ABOUT THIS TASK
From the first line of the records below through the line with "Front: Find the red apple.", output each line exactly; skip the pictures.
[INFORMATION PROVIDED Boundary: Start]
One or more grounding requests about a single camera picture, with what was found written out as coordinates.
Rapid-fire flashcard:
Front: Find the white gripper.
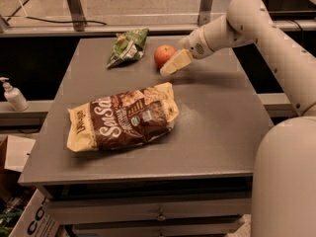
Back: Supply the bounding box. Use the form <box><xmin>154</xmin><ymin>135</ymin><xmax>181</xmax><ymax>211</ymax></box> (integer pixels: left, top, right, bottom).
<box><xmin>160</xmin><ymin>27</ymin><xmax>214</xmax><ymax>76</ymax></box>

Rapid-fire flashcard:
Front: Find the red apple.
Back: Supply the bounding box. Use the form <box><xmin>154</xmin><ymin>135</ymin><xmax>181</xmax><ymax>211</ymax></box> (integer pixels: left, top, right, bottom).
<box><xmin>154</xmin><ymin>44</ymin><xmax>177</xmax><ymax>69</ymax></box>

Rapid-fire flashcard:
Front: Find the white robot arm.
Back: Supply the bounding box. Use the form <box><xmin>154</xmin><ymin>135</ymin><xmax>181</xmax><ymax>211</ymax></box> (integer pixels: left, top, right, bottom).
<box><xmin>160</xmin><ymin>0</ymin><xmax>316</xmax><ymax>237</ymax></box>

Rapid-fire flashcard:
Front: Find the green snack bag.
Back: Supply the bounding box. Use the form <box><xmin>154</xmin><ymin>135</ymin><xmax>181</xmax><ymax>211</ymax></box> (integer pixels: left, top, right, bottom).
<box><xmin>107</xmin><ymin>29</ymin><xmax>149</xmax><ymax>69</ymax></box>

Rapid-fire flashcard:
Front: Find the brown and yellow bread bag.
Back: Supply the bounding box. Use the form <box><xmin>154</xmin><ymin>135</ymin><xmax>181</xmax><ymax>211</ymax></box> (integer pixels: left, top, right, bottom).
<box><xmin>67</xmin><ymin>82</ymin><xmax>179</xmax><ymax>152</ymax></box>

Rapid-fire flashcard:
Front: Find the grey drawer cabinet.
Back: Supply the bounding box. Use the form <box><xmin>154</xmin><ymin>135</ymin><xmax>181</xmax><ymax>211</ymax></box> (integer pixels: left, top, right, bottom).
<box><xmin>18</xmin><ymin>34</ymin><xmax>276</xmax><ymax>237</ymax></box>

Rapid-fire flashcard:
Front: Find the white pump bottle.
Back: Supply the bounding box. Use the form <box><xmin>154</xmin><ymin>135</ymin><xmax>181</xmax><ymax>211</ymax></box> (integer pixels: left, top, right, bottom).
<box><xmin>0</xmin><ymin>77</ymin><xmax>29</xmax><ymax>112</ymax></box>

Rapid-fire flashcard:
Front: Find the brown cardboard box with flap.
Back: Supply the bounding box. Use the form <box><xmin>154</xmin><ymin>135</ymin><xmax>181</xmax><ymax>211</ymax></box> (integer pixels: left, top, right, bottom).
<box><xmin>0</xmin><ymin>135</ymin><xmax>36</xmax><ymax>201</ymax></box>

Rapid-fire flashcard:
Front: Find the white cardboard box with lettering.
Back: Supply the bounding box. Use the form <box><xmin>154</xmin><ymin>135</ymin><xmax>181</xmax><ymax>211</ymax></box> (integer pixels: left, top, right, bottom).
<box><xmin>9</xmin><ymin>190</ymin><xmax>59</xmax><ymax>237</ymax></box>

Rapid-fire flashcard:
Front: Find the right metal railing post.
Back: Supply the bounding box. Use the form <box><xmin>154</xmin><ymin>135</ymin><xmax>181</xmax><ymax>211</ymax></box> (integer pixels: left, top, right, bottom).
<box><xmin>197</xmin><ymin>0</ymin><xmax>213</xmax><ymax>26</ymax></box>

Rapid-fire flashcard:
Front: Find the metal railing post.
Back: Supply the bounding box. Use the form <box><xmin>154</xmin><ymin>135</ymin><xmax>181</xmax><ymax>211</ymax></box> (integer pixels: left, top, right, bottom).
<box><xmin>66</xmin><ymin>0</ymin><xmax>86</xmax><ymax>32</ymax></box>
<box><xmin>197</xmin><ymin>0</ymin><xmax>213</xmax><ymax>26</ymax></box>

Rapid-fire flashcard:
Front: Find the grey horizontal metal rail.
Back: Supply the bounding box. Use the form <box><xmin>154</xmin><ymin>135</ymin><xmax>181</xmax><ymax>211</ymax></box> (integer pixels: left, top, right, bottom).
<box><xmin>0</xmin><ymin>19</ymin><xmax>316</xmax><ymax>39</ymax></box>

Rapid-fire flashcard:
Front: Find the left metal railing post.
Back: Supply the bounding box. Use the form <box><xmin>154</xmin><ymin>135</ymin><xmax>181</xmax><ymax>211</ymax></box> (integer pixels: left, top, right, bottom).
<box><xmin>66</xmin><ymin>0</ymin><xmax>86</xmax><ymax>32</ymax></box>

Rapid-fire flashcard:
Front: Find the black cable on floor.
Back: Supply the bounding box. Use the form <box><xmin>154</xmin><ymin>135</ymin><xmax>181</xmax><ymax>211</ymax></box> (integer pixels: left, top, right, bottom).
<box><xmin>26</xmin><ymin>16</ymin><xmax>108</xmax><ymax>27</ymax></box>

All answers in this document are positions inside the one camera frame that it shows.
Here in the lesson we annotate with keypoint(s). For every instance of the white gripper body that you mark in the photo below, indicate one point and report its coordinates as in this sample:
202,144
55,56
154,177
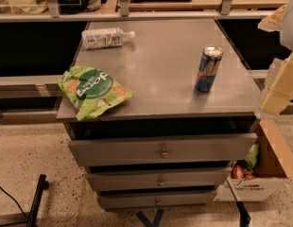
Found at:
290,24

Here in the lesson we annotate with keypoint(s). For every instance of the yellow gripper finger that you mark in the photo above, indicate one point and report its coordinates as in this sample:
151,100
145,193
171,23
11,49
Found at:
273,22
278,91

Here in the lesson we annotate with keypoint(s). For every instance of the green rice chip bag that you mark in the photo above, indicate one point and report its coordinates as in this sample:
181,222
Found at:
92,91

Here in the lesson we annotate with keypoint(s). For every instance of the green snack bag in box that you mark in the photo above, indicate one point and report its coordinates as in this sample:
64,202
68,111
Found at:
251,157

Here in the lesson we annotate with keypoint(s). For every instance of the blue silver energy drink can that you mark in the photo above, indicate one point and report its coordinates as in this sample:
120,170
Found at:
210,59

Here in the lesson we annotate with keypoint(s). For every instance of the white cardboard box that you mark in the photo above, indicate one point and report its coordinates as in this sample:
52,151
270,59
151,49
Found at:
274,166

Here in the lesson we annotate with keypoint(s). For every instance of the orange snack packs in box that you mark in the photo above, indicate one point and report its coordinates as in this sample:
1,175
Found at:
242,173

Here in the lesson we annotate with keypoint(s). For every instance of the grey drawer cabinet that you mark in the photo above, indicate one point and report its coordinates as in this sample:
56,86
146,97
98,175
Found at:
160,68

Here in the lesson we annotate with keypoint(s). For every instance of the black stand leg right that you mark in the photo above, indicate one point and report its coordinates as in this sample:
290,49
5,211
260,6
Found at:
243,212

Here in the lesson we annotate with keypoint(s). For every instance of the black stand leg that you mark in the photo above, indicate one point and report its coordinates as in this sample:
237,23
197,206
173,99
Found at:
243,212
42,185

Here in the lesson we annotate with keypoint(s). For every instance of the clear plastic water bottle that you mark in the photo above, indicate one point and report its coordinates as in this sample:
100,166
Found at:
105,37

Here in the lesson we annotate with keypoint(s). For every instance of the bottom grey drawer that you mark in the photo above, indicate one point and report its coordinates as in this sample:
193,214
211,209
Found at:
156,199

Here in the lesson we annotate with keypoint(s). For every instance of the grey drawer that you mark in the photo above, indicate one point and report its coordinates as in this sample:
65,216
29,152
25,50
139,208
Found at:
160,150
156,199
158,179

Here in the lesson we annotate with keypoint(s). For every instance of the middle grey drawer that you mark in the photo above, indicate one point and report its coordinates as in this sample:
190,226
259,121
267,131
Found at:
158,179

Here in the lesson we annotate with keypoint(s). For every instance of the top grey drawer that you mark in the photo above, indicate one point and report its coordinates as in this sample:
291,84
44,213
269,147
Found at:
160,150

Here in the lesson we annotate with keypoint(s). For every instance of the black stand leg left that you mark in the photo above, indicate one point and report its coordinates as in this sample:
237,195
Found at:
[INFORMATION PROVIDED Boundary: End]
EXPECTED ANSWER
One or more grounding requests about a single camera picture, with what was found written out as coordinates.
Rapid-fire flashcard:
Front: Find the white gripper.
Back: Supply the bounding box. Use the form <box><xmin>154</xmin><ymin>135</ymin><xmax>181</xmax><ymax>211</ymax></box> (integer pixels: left, top, right, bottom).
<box><xmin>160</xmin><ymin>27</ymin><xmax>214</xmax><ymax>76</ymax></box>

Rapid-fire flashcard:
Front: Find the red apple.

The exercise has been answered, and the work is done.